Rhea-AI Filing Summary

ALLETE Inc. director Charlene A. Thomas reported the cash-out of her common stock holdings in connection with the closing of a merger. On 12/15/2025, 8,310.63 shares of ALLETE common stock were disposed of at $67.00 per share, leaving her with 0 shares beneficially owned, all held directly before the transaction.

According to the disclosed merger terms, Alloy Merger Sub LLC merged with and into ALLETE under a Merger Agreement dated May 5, 2024, with ALLETE surviving as a subsidiary of Alloy Parent LLC. At the effective time of the merger on December 15, 2025, each share of ALLETE common stock was automatically converted into the right to receive $67.00 in cash per share without interest, and the company’s board approved this disposition under Rule 16b-3.

Positive

  • None.

Negative

  • None.

Insights

ALLETE’s merger closed, cashing out a director’s shares at $67 each.

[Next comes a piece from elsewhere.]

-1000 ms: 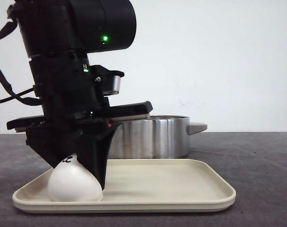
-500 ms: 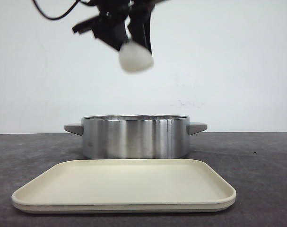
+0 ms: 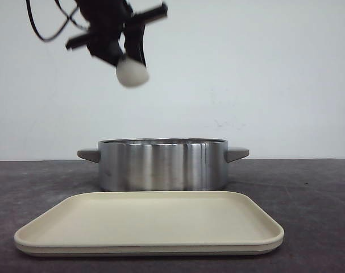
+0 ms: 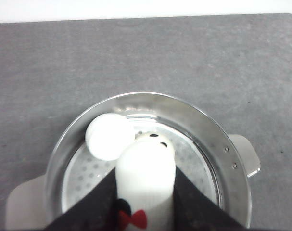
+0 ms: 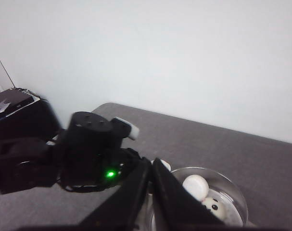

This filing shows how the previously agreed merger of ALLETE Inc. with an entity backed by Alloy Parent LLC translated into an insider share disposition. At the effective time on December 15, 2025, each share of ALLETE common stock was converted into the right to receive $67.00 in cash, described as the merger consideration.

Director Charlene A. Thomas reported a disposition (code D) of 8,310.63 common shares at $67.00 per share, reducing her beneficial ownership to 0 shares, all from a direct holding. The explanation notes that ALLETE’s board approved this disposition in the manner contemplated by Rule 16b-3, which is designed to address insider transactions under the Exchange Act.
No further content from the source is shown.